Un nuovo colpo alla ‘ndrangheta è stato inferto all’alba del 13 maggio, quando i carabinieri del Ros, con il supporto del Comando provinciale di Reggio Calabria e dello Squadrone Eliportato Cacciatori “Calabria”, hanno dato esecuzione a quattro misure cautelari nei confronti di presunti affiliati alla cosca Labate, storicamente radicata nel quartiere Gebbione del capoluogo.
Nomi degli arrestati
L’operazione, coordinata dalla Dda di Reggio Calabria, guidata dal procuratore facente funzione Giuseppe Lombardo, rappresenta la naturale prosecuzione dell’indagine “Heliantus” e ha portato in carcere Michele Labate (classe ’56), Francesco Salvatore Labate (classe ’66) e Paolo Labate (classe ’85). Ai domiciliari, invece, è finito Antonino Laganà (classe ’71), considerato un fidato gregario del gruppo.
L’influenza del clan
Secondo quanto ricostruito dagli investigatori, l’inchiesta – avviata nel 2019 – ha documentato gli assetti interni della cosca nel periodo successivo ai precedenti arresti, confermando la continuità dell’attività mafiosa e la sua pervasiva influenza sul tessuto economico del quartiere. Al vertice del sodalizio, spiegano i carabinieri, ci sarebbero i fratelli Michele e Francesco Salvatore Labate, subentrati ai maggiorenti del clan, Antonino (classe ’50) e Pietro (classe ’51), attualmente detenuti e con quest’ultimo ritenuto da sempre il capo carismatico della famiglia.
Il controllo del territorio, sottolineano gli inquirenti, veniva esercitato da Michele Labate attraverso una fitta rete di comunicazioni riservate, incontri in luoghi ritenuti sicuri e l’utilizzo di fedeli collaboratori incaricati di schermare i contatti più delicati. Il figlio Paolo, anche durante la detenzione del padre, avrebbe mantenuto rapporti con imprenditori compiacenti, favorendo l’infiltrazione della cosca in settori redditizi, come quello della grande distribuzione alimentare.

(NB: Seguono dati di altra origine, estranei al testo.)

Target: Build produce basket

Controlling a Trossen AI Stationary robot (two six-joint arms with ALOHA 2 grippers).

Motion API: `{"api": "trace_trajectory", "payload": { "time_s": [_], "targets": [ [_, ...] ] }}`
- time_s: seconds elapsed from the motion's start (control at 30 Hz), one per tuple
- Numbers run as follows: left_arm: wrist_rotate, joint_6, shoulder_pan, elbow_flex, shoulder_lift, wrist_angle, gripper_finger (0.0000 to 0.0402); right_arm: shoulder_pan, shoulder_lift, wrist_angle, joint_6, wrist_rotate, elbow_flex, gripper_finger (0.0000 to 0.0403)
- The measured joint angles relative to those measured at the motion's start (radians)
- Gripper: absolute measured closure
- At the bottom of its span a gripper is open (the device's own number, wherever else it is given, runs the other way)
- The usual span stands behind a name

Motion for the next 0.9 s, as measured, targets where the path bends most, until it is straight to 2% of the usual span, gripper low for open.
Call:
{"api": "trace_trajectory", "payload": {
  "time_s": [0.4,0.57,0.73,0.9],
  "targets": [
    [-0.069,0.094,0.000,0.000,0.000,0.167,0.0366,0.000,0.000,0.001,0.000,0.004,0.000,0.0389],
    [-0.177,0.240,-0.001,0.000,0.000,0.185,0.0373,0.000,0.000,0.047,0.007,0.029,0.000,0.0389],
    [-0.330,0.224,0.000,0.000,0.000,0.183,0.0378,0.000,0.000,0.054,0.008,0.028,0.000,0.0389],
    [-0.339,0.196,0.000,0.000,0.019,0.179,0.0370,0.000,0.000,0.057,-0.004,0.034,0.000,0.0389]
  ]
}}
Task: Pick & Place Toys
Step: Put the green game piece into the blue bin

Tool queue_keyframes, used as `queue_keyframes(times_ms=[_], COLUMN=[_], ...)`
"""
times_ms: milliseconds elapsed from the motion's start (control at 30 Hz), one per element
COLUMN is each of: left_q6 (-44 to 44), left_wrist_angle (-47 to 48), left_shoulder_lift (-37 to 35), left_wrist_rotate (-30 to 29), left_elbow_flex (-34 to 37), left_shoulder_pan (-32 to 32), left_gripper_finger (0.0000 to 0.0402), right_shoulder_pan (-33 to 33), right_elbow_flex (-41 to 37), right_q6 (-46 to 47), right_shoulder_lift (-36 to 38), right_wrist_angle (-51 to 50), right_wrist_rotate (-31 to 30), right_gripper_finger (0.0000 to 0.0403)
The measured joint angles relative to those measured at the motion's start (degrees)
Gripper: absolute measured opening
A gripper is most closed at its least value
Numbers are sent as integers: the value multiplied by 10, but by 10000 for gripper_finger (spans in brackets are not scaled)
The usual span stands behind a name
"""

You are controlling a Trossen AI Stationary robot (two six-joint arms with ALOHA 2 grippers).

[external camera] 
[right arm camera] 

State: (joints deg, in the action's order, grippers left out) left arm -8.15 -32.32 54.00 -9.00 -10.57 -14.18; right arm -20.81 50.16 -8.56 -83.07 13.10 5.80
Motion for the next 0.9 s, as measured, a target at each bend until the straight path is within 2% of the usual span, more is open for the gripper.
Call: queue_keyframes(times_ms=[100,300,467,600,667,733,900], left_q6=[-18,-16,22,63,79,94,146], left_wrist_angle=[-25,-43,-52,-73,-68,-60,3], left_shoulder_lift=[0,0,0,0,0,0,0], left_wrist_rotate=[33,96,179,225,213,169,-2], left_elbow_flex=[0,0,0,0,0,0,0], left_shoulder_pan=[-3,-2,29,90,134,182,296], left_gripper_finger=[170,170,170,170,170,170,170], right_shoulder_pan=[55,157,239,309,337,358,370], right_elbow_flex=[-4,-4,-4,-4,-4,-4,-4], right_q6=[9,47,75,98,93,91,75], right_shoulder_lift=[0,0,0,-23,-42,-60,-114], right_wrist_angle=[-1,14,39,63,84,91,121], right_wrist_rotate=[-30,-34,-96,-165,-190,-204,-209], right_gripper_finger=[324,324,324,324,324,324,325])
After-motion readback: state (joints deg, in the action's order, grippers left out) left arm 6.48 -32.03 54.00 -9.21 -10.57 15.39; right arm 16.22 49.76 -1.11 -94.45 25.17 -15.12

Il ruolo di Antonino Laganà
Nel sistema delineato dagli investigatori, emerge anche il ruolo di Antonino Laganà, che avrebbe avuto il compito di trasmettere messaggi, riscuotere proventi estorsivi, compiere azioni intimidatorie e gestire i rapporti con alcuni esponenti della comunità Rom, per garantire alla cosca un controllo capillare della microcriminalità locale.
Il procedimento è nella fase delle indagini preliminari.